Your story about the pajama pants was funnier. I am totally getting my own pair of those.
I'm more surprised that they have pull-tab tops now. When did that start and why wasn't I informed?
Real environmentalists eat Campbell's without adding water, and they do it out of the can so they don't have to wash a dish later.
what's ironic is that usually elenchos is the slog satirist.
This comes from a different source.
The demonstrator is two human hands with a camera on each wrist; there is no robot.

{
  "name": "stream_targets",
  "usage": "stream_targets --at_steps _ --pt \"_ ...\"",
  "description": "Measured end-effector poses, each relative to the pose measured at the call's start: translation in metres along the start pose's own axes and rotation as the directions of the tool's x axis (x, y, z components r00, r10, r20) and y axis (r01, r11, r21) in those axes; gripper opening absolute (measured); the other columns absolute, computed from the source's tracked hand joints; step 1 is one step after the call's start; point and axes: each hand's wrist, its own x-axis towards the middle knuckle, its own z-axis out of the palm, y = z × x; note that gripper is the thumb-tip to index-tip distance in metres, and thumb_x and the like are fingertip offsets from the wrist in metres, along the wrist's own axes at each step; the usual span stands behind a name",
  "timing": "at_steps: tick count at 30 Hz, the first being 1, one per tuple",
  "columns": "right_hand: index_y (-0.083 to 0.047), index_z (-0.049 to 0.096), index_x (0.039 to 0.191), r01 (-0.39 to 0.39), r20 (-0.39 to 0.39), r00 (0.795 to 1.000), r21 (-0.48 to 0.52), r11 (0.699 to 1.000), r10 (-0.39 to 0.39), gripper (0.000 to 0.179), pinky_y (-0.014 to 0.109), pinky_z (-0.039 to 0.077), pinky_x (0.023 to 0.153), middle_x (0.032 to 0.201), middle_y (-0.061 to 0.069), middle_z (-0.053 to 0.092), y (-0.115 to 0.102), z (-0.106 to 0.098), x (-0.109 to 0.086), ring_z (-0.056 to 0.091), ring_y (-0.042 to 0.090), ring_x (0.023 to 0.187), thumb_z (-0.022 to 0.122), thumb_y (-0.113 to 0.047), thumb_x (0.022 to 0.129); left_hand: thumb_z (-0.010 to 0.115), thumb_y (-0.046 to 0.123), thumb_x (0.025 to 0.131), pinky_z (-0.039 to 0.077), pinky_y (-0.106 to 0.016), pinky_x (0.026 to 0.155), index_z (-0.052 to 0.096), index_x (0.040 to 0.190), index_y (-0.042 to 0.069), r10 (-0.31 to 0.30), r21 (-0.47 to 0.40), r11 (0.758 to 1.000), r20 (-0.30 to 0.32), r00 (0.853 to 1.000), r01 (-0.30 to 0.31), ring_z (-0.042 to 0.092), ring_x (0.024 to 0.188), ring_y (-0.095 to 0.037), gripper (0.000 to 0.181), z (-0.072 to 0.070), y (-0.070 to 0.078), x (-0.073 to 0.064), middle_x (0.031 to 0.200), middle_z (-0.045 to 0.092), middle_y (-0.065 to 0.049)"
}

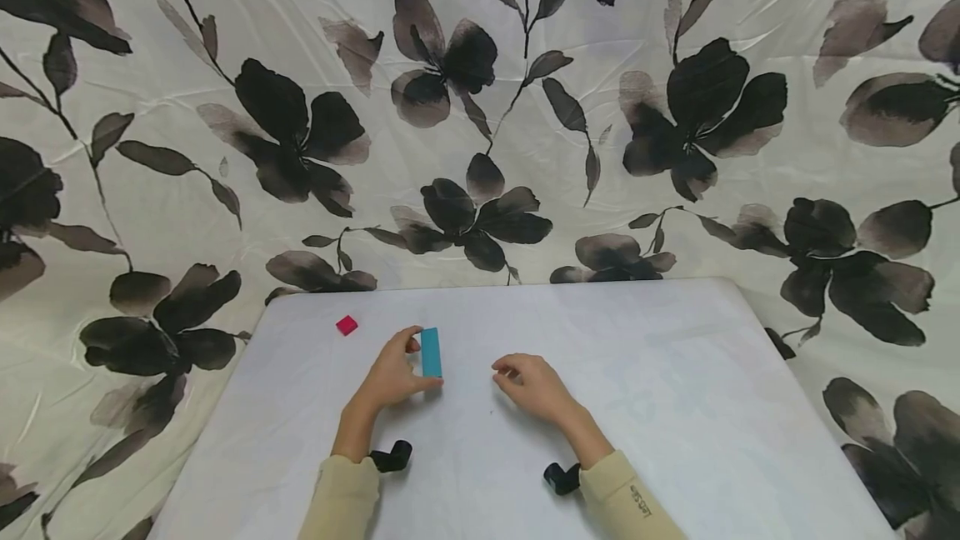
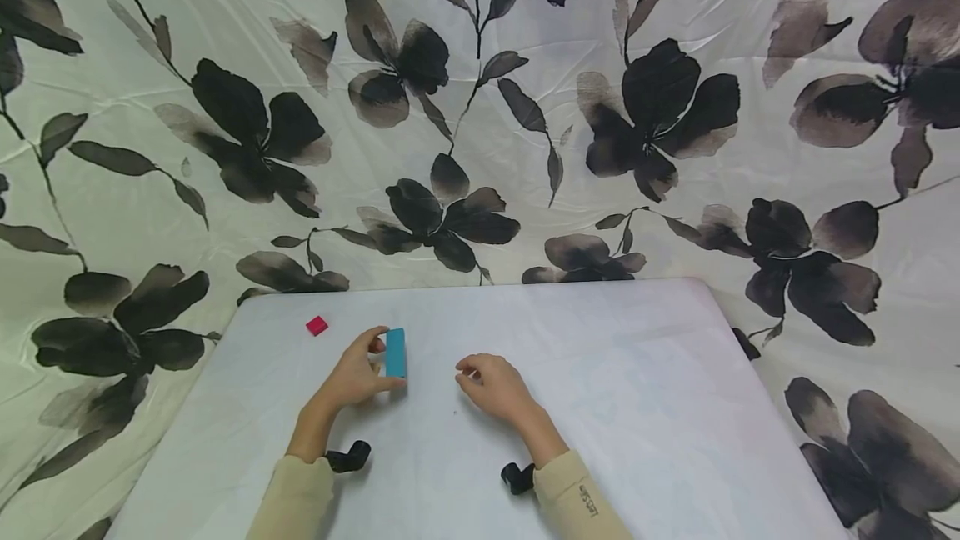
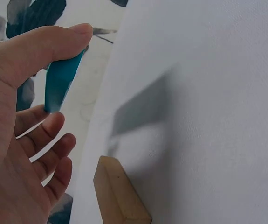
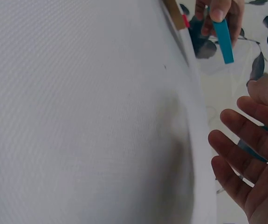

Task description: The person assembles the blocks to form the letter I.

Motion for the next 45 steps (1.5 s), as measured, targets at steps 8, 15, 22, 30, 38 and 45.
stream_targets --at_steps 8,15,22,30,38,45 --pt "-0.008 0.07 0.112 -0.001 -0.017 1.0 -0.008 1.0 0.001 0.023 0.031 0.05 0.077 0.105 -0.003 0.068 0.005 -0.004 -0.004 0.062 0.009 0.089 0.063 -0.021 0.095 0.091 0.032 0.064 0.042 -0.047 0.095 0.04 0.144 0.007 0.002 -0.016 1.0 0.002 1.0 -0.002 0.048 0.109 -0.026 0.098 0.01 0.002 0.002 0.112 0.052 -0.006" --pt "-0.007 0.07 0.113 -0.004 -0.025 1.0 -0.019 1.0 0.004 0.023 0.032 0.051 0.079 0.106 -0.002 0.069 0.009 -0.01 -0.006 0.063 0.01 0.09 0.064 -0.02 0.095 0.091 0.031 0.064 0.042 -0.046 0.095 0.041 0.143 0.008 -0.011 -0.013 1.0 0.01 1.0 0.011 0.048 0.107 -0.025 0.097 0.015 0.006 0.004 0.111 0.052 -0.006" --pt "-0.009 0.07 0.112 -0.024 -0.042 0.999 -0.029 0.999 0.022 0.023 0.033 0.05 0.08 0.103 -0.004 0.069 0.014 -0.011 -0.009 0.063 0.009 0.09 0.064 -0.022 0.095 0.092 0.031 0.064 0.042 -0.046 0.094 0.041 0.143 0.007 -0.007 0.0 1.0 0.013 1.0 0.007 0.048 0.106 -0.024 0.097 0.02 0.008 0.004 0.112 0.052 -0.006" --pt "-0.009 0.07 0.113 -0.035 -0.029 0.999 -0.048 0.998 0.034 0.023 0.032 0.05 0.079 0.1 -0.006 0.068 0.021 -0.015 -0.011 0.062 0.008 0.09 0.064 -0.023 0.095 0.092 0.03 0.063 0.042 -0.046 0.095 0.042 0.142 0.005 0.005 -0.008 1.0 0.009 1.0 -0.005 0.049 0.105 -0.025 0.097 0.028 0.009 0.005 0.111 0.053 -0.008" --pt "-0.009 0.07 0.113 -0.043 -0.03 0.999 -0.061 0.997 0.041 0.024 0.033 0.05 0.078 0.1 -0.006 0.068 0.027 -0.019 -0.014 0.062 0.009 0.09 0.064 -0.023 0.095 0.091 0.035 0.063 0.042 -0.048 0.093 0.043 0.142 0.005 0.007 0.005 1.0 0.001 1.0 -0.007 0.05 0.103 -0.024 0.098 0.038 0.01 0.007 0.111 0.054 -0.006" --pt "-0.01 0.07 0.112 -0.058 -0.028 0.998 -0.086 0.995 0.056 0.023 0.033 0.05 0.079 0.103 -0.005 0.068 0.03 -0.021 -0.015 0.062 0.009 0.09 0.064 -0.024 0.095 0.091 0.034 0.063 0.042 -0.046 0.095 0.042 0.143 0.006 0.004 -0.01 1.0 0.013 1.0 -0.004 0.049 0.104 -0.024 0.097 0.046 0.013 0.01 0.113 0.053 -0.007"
it's not good that non-green items are being passed off as green. yes, people are trying to buy green (trying change the world without having to change much), but when they buy the same package with a green-colored label, what good have we done? if business sees that they can sell green without being green, we are losing the battle.
it would be like a earth day greeting card. oh.
You know for some reason (Product) Red products bother me like this pseudo green product does. I've never been able to articulate a coherent argument about why (Product) Red products annoy me though.
were you at breitenbush, dom?
@20... i remember these yogurt tops that you could send in and the company would donate money to breast cancer research. what, so i have to buy it, clean it, put it in an envelope, and put a 41 cent stamp on it... and you are going to donate 10 cents? 10 cents? 10!?!?!
just donate the money. or donate based on sales. the rest was just annoying.